HOW TO COMPLETE THIS TASK =>
Every line of the listing is to be printed again exactly.

PROVIDED MATERIAL =>

-- Opening Marker --

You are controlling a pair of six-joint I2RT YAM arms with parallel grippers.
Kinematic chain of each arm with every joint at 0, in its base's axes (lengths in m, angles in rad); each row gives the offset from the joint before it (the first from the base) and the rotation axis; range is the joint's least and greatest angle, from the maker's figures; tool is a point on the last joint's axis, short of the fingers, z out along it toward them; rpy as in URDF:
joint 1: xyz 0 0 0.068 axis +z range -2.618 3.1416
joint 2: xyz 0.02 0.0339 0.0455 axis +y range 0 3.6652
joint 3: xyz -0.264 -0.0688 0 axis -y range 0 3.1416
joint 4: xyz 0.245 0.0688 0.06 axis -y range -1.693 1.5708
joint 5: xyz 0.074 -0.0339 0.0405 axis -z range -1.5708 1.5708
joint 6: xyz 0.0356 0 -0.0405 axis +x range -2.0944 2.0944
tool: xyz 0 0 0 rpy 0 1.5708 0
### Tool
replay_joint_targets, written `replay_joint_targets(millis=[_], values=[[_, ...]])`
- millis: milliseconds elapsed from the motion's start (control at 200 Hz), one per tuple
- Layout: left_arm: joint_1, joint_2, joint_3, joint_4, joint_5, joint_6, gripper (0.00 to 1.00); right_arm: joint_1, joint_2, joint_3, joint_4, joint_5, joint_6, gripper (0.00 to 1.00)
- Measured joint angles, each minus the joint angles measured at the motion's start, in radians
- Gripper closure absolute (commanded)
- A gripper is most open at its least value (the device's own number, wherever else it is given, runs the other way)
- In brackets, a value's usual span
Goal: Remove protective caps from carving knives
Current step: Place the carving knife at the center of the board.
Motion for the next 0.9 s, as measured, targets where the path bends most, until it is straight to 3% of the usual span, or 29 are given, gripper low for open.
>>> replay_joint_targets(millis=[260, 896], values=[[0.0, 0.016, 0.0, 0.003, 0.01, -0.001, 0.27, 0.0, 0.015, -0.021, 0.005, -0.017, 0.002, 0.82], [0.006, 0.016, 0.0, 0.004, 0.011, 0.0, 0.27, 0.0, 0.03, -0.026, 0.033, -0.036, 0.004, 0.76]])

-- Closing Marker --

RESPONSE =>
You are controlling a pair of six-joint I2RT YAM arms with parallel grippers.
Kinematic chain of each arm with every joint at 0, in its base's axes (lengths in m, angles in rad); each row gives the offset from the joint before it (the first from the base) and the rotation axis; range is the joint's least and greatest angle, from the maker's figures; tool is a point on the last joint's axis, short of the fingers, z out along it toward them; rpy as in URDF:
joint 1: xyz 0 0 0.068 axis +z range -2.618 3.1416
joint 2: xyz 0.02 0.0339 0.0455 axis +y range 0 3.6652
joint 3: xyz -0.264 -0.0688 0 axis -y range 0 3.1416
joint 4: xyz 0.245 0.0688 0.06 axis -y range -1.693 1.5708
joint 5: xyz 0.074 -0.0339 0.0405 axis -z range -1.5708 1.5708
joint 6: xyz 0.0356 0 -0.0405 axis +x range -2.0944 2.0944
tool: xyz 0 0 0 rpy 0 1.5708 0
### Tool
replay_joint_targets, written `replay_joint_targets(millis=[_], values=[[_, ...]])`
- millis: milliseconds elapsed from the motion's start (control at 200 Hz), one per tuple
- Layout: left_arm: joint_1, joint_2, joint_3, joint_4, joint_5, joint_6, gripper (0.00 to 1.00); right_arm: joint_1, joint_2, joint_3, joint_4, joint_5, joint_6, gripper (0.00 to 1.00)
- Measured joint angles, each minus the joint angles measured at the motion's start, in radians
- Gripper closure absolute (commanded)
- A gripper is most open at its least value (the device's own number, wherever else it is given, runs the other way)
- In brackets, a value's usual span
Goal: Remove protective caps from carving knives
Current step: Place the carving knife at the center of the board.
Motion for the next 0.9 s, as measured, targets where the path bends most, until it is straight to 3% of the usual span, or 29 are given, gripper low for open.
>>> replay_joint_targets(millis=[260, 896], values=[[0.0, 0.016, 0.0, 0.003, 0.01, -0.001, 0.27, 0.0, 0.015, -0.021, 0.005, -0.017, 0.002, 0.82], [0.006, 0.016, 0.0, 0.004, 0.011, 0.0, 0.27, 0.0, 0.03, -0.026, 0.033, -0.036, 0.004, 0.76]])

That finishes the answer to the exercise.